● **Assigned task**:
Using the data that follows, return exactly the lines from the one that contains "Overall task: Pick" through the one that contains "knots=[ [_, ...]", ends included.

▼▼▼

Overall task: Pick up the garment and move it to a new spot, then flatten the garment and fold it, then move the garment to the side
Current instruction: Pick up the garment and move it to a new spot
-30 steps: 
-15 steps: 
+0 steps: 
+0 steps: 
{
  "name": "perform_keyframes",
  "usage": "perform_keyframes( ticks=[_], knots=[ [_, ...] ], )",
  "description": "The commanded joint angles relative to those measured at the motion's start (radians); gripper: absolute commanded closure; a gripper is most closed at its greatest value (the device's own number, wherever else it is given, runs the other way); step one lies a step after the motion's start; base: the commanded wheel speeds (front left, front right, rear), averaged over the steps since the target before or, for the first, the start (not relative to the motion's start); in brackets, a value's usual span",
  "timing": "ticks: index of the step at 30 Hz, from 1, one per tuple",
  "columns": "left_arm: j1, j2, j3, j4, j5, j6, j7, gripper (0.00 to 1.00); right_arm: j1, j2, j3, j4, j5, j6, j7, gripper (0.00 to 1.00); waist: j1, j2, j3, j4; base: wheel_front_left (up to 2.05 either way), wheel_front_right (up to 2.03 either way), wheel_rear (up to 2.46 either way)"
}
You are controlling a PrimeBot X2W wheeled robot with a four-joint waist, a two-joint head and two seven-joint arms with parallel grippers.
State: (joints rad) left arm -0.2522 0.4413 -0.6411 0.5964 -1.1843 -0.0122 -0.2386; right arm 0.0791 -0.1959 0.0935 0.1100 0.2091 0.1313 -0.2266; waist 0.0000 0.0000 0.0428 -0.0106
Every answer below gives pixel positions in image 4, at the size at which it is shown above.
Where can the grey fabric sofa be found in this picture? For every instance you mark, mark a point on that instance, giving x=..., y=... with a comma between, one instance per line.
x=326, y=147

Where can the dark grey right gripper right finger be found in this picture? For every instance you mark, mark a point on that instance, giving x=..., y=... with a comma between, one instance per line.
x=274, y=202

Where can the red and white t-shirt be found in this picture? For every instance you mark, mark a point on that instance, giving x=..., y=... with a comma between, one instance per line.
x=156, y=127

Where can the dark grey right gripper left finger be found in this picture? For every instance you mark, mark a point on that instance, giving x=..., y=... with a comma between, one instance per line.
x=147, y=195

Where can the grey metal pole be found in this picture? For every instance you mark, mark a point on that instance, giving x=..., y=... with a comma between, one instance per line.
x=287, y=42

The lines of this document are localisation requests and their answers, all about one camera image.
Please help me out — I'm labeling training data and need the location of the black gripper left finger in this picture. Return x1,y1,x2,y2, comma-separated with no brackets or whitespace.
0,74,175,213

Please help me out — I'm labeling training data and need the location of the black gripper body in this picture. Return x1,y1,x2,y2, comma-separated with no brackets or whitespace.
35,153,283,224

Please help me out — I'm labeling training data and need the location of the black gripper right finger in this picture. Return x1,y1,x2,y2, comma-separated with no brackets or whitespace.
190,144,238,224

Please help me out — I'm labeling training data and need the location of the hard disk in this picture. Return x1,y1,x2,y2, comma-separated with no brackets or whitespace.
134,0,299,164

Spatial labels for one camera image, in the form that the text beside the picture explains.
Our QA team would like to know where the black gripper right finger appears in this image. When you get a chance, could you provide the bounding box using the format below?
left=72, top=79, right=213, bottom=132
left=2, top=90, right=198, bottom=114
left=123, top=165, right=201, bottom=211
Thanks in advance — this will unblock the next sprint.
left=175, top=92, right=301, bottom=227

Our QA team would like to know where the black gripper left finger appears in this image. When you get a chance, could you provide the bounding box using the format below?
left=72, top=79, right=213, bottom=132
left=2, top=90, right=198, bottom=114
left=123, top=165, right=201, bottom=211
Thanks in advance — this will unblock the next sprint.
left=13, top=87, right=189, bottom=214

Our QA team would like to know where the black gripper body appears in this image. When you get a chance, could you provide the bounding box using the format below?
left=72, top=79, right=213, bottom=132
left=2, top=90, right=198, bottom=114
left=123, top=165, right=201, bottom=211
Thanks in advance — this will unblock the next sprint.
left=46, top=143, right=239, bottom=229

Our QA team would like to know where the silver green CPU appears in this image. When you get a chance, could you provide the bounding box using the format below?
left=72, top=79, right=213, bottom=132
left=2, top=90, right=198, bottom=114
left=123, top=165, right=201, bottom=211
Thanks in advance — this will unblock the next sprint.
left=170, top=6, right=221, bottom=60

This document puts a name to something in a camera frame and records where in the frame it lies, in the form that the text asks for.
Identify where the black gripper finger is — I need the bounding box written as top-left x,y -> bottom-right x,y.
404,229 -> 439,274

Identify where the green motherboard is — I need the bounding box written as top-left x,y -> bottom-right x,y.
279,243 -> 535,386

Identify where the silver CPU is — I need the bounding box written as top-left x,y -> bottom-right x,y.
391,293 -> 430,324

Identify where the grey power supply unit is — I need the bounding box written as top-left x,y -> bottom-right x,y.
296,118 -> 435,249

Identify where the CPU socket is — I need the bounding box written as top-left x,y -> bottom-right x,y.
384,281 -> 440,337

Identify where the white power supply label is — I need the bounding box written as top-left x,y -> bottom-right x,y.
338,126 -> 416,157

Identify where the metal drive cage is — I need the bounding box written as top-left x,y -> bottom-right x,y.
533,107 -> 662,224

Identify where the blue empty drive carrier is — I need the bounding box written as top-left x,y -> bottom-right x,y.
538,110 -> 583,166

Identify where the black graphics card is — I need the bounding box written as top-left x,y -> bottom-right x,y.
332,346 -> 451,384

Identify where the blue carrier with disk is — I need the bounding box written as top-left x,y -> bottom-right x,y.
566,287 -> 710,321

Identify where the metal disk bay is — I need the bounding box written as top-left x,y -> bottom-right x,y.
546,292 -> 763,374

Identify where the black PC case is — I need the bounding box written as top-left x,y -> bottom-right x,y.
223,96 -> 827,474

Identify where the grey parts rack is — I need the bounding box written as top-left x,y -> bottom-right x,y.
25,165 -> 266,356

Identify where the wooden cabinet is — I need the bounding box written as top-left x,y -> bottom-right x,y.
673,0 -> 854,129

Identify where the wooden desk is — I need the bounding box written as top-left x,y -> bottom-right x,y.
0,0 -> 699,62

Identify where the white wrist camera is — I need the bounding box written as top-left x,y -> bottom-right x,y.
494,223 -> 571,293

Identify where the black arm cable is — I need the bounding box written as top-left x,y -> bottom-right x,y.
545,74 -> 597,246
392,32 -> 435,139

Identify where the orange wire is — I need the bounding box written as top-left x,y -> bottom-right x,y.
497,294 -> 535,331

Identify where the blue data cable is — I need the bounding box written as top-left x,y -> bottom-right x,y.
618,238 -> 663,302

▲▲▲
▼▼▼

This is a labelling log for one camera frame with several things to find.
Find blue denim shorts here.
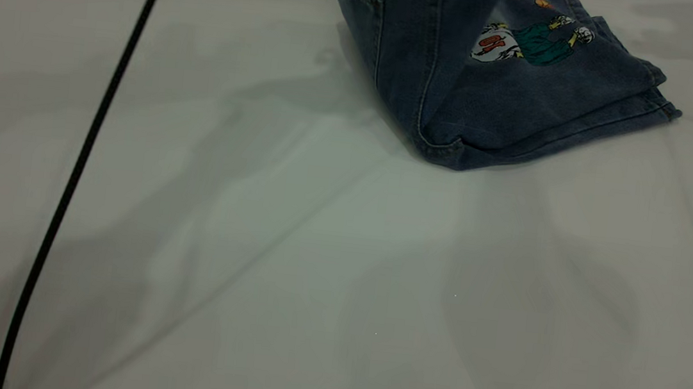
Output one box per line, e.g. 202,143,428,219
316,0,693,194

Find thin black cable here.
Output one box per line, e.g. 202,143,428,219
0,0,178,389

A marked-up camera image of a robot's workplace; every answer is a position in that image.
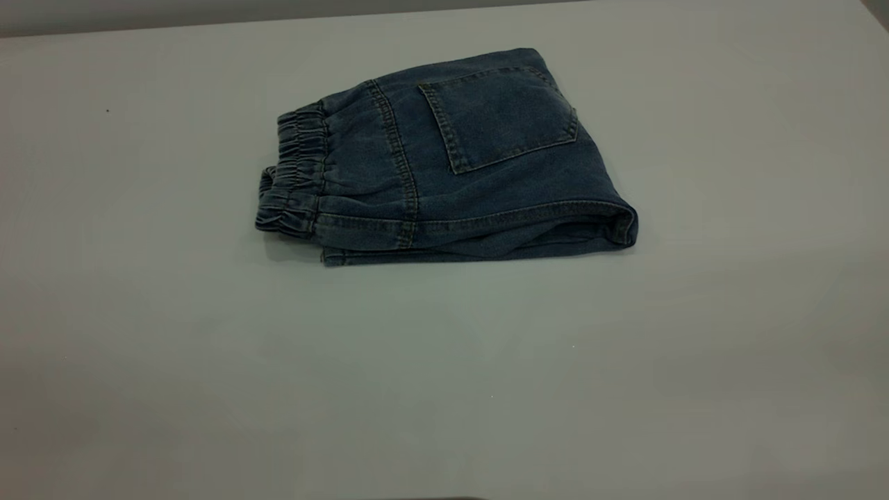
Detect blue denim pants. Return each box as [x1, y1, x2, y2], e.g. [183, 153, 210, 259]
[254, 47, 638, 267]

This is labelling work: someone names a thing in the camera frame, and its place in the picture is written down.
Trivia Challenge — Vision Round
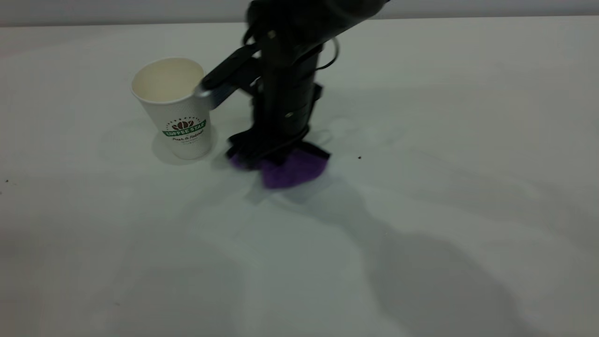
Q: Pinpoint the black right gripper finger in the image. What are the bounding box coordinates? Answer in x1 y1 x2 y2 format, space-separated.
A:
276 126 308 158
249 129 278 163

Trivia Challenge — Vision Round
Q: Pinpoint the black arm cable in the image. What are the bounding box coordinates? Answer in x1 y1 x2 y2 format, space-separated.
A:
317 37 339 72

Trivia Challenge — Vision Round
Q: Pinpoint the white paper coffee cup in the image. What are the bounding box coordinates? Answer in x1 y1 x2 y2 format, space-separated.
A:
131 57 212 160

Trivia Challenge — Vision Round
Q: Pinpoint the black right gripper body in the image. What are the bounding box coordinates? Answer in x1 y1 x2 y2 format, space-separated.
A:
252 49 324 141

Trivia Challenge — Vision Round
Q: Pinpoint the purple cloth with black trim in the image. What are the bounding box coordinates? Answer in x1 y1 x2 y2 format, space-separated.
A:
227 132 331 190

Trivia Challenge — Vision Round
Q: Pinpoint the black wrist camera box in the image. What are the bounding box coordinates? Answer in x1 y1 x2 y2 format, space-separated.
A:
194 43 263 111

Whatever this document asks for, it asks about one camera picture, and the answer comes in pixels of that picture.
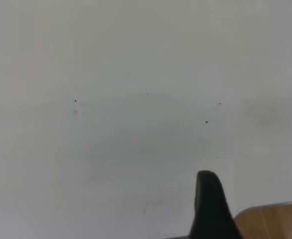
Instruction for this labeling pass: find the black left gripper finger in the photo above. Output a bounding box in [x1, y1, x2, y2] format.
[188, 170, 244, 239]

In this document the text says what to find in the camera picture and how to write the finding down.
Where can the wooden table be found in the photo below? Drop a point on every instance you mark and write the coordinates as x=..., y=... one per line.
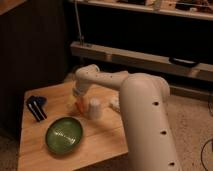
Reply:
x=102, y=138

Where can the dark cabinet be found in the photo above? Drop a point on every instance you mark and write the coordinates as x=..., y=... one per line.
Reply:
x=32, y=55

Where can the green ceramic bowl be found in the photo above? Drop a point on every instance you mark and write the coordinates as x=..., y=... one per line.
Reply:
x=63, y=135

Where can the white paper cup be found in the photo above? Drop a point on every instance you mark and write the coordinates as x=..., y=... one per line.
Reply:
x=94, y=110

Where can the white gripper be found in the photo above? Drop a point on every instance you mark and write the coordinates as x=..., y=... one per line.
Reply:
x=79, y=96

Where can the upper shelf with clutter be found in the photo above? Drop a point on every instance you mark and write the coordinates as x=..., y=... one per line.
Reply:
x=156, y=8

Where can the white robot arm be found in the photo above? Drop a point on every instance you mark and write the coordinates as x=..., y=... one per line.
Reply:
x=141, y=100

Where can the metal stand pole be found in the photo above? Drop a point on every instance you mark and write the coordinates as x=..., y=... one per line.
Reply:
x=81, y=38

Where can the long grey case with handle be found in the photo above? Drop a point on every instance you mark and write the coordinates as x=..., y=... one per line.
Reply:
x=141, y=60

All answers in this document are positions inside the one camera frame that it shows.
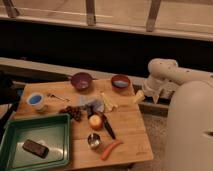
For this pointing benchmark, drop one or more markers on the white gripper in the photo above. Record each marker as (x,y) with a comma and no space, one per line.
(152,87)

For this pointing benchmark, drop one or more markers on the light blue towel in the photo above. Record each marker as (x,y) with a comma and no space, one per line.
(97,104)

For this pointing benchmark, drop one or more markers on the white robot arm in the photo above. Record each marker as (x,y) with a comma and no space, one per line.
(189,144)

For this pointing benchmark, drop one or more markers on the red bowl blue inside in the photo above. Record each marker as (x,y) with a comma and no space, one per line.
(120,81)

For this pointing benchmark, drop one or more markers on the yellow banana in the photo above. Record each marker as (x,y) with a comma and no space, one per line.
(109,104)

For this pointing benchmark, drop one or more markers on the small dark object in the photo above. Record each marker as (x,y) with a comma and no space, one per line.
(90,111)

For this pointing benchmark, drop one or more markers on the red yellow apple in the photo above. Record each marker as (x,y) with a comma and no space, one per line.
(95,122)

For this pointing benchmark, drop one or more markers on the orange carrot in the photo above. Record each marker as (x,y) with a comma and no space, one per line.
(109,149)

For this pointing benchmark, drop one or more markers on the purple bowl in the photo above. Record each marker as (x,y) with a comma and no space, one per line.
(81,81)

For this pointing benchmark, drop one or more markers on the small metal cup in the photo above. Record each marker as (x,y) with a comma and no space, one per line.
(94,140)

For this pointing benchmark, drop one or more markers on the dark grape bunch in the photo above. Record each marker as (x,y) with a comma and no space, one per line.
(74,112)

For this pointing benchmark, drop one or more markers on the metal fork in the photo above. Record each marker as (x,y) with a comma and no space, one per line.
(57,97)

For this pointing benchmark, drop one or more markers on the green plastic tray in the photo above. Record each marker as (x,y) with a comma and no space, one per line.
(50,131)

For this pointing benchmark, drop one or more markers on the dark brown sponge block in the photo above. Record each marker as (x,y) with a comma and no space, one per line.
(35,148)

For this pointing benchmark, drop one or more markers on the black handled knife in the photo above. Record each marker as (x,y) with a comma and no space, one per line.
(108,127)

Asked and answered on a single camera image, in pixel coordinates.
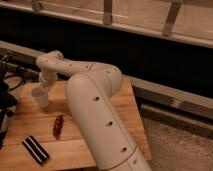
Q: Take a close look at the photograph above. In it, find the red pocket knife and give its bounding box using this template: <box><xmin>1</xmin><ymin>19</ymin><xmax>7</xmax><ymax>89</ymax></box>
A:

▲▲▲

● **Result of the task**:
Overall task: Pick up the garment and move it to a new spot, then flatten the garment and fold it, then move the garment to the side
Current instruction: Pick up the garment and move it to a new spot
-30 steps: 
-15 steps: 
+0 steps: 
+0 steps: 
{
  "name": "perform_keyframes",
  "usage": "perform_keyframes( ticks=[_], knots=[ [_, ...] ], )",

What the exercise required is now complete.